Esta es una de nuestra rutas favoritas en esta época del año. Ya la habíamos hecho varias veces anteriormente y el año pasado la hicimos y describimos para el blog en esta entrada. En esta ocasión la repetimos un poco más entrado el otoño. Como viene siendo habitual en los fines de semana del otoño hay dejar los vehículos en el Aparcamiento Parking de la Era, desde donde hay autobuses lanzadera hasta el inicio de la ruta (Tambien se puede ir caminando hasta la entrada a la Dehesa con un aumento de 4,7 km a la ruta). La lanzadera llega al inicio del sendero por la Cañada Real de los Potros paralela a la Acequia de Guadix y al cauce del Río Alhama. Entramos a la Dehesa del Camarate por una entrada peatonal junto al horcajo en el que confluyen el Río Alhama, el arroyo de Álamos Negros y el arroyo de las Rozas. La abundancia de agua ha permitido la gran biodiversidad de este paraje en el que encontraremos algunos ejemplares de tejos centenarios, reliquias de otros tiempos y otros climas. Nada más entrar encontramos los restos de una ermita inacabada, en un paraje verde y húmedo en el que comienza una pista forestal empedrada. El camino va ascendiendo junto al barranco de las Rozas y donde vamos viendo los colores otoñales que marcan este paisaje. Enseguida pasamos junto a los restos de un embarcadero de ganado testimonio de la actividad ganadera de la finca. El sendero discurre en constante ascenso por la base del Cerro de los Carneros, junto al barranco de Las Rozas hasta un recodo en el que cruzamos sobre el barranco, continuando la subida junto a un número cada vez mayor de robles melojos, mostajos, arces y castaños. Es la zona que se conoce popularmente como el bosque encantado. Por la zona de la umbría nos dirigimos hacia el collado del Cerro del Camarate. Dejamos a la izquierda la entrada al cortijo del Camarate y en unos metros llegamos al Collado. El paisaje se abre sobre la cabecera del río Alhama y, sobre el valle, con bastante nieve en esta ocasión, divisamos la mole del Picón de Jerez y otros «tresmiles» como el Puntal de los Cuartos o el de Covatillas.  Abajo vemos los prados para el ganado con una punta de vacas pastando.

Nuestro sendero continúa por la derecha en un paisaje abierto en el que dominamos ambos barrancos. Siguiendo hacia arriba algo más de un kilómetro alcanzaremos las ruinas de un tentadero, junto a un pilar abrevadero y lugar en el que la mayoría de los visitantes suelen aprovechar para descansar un poco y tomar un refrigerio antes de comenzar el regreso. En este punto, buscamos unas cómodas piedras y nos tomamos la fruta y un breve descanso.

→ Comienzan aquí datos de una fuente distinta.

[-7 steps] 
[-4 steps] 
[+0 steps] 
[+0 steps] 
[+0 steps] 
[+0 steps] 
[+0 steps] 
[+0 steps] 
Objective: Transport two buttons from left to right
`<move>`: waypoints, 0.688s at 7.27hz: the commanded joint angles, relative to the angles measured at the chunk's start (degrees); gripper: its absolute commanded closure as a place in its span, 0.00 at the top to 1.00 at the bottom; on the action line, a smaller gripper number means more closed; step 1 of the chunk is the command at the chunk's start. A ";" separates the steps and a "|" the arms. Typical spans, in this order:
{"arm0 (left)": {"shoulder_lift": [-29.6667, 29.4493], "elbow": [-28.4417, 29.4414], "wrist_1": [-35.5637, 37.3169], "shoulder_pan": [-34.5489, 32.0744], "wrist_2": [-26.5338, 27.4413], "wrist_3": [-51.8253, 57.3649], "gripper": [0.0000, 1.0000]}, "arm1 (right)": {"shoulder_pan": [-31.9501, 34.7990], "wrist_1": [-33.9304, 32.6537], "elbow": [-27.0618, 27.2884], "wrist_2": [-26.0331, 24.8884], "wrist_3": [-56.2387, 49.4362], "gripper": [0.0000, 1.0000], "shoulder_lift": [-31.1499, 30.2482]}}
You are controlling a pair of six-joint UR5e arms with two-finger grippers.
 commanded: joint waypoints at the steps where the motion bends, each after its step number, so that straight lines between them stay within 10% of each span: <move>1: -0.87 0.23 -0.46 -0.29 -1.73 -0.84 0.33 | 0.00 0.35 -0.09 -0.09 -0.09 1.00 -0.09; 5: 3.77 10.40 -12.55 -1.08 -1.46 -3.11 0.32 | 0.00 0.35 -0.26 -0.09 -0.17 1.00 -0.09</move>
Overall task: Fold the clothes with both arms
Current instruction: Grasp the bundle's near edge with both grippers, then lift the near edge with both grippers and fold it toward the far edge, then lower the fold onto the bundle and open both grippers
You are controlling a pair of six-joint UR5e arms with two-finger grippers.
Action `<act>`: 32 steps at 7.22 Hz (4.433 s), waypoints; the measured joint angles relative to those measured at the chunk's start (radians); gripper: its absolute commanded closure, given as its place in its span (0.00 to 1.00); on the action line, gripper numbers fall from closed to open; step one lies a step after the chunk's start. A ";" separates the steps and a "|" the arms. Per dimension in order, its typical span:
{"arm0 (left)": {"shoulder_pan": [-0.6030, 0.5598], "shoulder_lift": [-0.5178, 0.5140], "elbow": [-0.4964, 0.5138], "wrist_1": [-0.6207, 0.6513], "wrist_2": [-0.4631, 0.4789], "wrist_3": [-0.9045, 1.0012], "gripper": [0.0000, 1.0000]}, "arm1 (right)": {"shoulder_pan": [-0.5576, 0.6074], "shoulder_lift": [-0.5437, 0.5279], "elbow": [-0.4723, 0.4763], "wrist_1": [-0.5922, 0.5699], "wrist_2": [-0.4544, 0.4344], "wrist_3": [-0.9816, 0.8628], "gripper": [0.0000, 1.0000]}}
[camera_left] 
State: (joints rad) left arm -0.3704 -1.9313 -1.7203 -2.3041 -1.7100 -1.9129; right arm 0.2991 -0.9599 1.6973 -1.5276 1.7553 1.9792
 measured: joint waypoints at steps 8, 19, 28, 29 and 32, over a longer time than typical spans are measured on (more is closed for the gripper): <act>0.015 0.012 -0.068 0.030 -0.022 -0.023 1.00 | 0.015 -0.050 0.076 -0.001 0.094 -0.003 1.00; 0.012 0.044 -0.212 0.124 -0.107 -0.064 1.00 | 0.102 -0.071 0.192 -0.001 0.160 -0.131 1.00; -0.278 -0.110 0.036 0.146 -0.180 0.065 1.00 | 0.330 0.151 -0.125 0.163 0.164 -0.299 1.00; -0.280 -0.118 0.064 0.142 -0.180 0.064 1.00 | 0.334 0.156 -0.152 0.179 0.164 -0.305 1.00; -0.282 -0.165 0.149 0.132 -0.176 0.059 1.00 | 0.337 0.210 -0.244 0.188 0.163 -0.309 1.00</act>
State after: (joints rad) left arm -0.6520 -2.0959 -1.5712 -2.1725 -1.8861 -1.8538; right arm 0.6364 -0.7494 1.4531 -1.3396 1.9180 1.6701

Tras el descanso hemos subido un poquito más por la pista, lo que permite disfrutar de magníficas vistas del tentadero y el valle del río Alhama. Siguiendo el camino se enlaza con otros senderos señalizados, como el del Río Alhama (que parte también de Lugros) o el carril cicloturista Transnevada. Nuestra idea era llegar hasta el enlace con el GR 240 Sulayr, pero nos conformamos con llegar a la cota de los 2000 msnm con unas bonitas vista sobre los colosos de Sierra Nevada. En este punto iniciamos el regreso con siete km de caminata. Antes de llegar a los restos del tentadero nos desviamos a izquierda para visitar un gran tejo milenario.

En resumen, ha sido una ruta de dificultad media en la que hemos superado un desnivel positivo de 619 m, cubierto 14,69 km en un tiempo total de 4 horas y diecisiete minutos. A diferencia del año pasado, este año hemos encontrado menos color en el paisaje debido a que el otoño está más avanzado y estas últimas semanas ha hecho bastante mías frio. Con todo, ha sido un bonito paseo en un entorno privilegiado. En esta ruta nos acompañó nuestra amiga África y nos cedió algunas fotos. Todo el recorrido del día ha quedado registrado en este track.